ABOUT THIS EXERCISE
Copy out exactly the stretch of the listing below that begins at the line containing "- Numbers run" and ends at the line containing "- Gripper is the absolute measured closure", and copy nothing outside it.

MATERIAL PROVIDED

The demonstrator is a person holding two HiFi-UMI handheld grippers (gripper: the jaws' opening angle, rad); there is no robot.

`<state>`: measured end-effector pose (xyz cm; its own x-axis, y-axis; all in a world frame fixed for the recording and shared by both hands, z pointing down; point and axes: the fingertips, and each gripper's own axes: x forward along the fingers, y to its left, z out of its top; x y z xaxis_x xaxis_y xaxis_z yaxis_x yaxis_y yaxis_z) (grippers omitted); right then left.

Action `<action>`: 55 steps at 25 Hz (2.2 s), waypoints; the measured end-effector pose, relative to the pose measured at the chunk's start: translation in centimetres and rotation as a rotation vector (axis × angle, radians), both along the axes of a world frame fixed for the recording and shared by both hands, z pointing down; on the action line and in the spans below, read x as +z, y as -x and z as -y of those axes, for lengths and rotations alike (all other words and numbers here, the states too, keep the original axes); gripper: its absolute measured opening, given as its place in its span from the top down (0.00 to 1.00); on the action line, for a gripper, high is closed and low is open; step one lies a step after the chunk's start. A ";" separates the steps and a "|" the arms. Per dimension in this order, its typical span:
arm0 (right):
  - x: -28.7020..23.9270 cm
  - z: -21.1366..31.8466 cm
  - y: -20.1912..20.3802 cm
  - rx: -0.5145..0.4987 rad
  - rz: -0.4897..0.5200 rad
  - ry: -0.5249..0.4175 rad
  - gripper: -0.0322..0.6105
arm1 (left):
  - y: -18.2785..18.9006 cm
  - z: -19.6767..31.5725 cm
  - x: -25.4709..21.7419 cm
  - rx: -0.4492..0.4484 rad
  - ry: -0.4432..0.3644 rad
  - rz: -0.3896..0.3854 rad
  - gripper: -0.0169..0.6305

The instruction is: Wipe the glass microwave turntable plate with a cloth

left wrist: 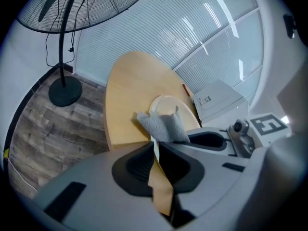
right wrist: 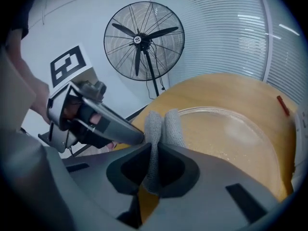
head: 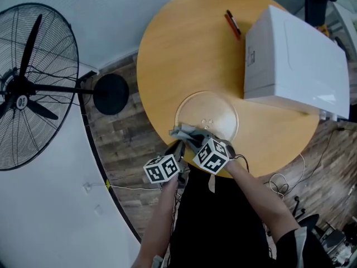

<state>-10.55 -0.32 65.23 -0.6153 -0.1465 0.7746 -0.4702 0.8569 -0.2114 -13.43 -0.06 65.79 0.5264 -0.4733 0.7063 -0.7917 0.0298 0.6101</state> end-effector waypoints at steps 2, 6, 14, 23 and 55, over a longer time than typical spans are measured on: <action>0.0 -0.4 -0.7 -0.013 0.000 -0.004 0.89 | 0.0 0.0 0.0 -0.001 0.000 0.002 0.93; 0.1 2.5 -2.7 0.063 -0.023 -0.034 0.89 | 0.0 0.0 0.0 0.007 -0.002 -0.002 0.93; -0.2 11.4 -10.1 0.297 -0.096 -0.110 0.89 | -0.1 0.0 0.0 0.003 -0.006 -0.002 0.93; -0.5 11.5 -13.4 0.531 -0.163 -0.202 0.89 | -0.1 0.2 0.0 -0.004 -0.012 0.003 0.93; -0.8 9.0 -18.2 0.374 -0.187 -0.126 0.89 | -0.1 0.3 -0.2 0.022 -0.022 0.031 0.92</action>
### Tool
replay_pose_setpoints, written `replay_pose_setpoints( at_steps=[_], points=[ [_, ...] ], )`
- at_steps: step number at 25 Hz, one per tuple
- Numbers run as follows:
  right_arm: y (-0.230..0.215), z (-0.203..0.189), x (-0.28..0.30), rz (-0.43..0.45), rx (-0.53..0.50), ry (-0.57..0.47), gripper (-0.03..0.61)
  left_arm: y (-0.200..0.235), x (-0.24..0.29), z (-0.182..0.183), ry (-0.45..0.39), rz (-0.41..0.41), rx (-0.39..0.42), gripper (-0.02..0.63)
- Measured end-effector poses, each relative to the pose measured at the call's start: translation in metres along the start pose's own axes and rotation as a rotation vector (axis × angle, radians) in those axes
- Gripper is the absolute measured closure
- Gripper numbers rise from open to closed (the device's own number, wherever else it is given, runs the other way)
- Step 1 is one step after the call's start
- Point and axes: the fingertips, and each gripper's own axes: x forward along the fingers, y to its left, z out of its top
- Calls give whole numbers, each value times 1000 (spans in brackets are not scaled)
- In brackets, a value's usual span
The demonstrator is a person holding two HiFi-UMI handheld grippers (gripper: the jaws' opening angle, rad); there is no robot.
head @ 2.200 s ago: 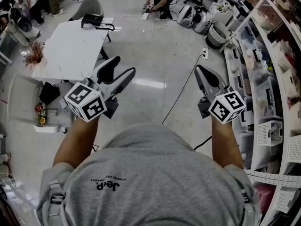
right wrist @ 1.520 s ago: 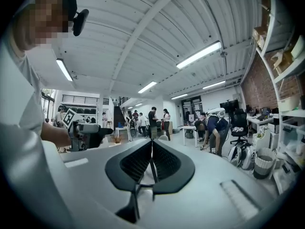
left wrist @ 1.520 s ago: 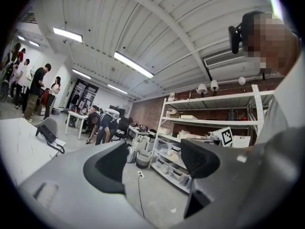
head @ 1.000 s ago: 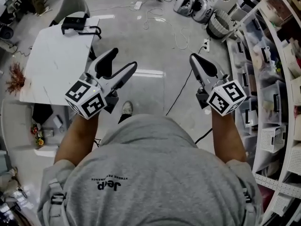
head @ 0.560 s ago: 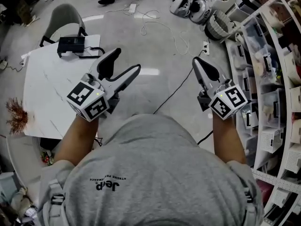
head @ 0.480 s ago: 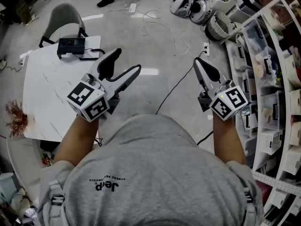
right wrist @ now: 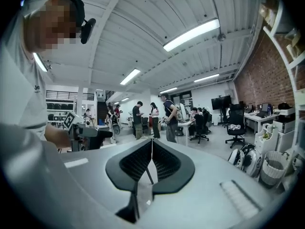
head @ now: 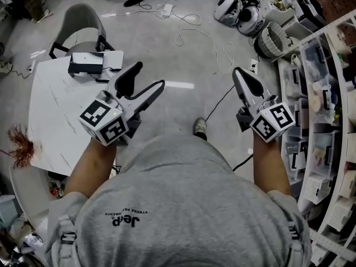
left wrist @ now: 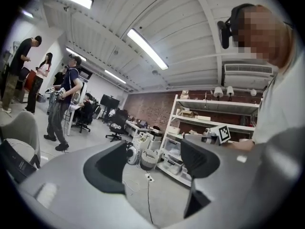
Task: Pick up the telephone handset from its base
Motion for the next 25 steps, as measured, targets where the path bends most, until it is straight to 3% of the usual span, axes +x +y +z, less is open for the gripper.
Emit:
replay_pose_setpoints(
  at_steps=[8, 14, 21, 25],
  points=[
    [-159, -4, 49, 113, 11, -12, 572, 26, 143, 5, -3, 90, 6, 229],
    [-237, 16, 95, 215, -9, 3, 572, 55, 223, 28, -37, 169, -36, 228],
    [-260, 13, 160, 200, 12, 11, 572, 110, 255, 34, -21, 152, -74, 229],
    [-255, 14, 197, 152, 6, 14, 572, 145, 261, 33, 17, 84, -72, 229]
  ],
)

COMPLETED TASK
- Numbers run as follows:
  right_arm: y (-0.230..0.215), z (-0.203..0.189), x (-0.28..0.30), rz (-0.43..0.45), rx (-0.53..0.50), ry (-0.57..0.47), gripper (-0.03..0.61)
  left_arm: y (-0.200..0.235), x (-0.24..0.29), z (-0.182..0.183), ry (-0.45..0.39), rz (-0.41..0.41), rx (-0.39..0.42), gripper (-0.02..0.63)
- Measured end-effector poses, each relative to the pose measured at the call's start: translation in metres along the start pose's own axes and rotation as a rotation vector (axis × angle, radians) in those axes
- Gripper is the absolute measured closure

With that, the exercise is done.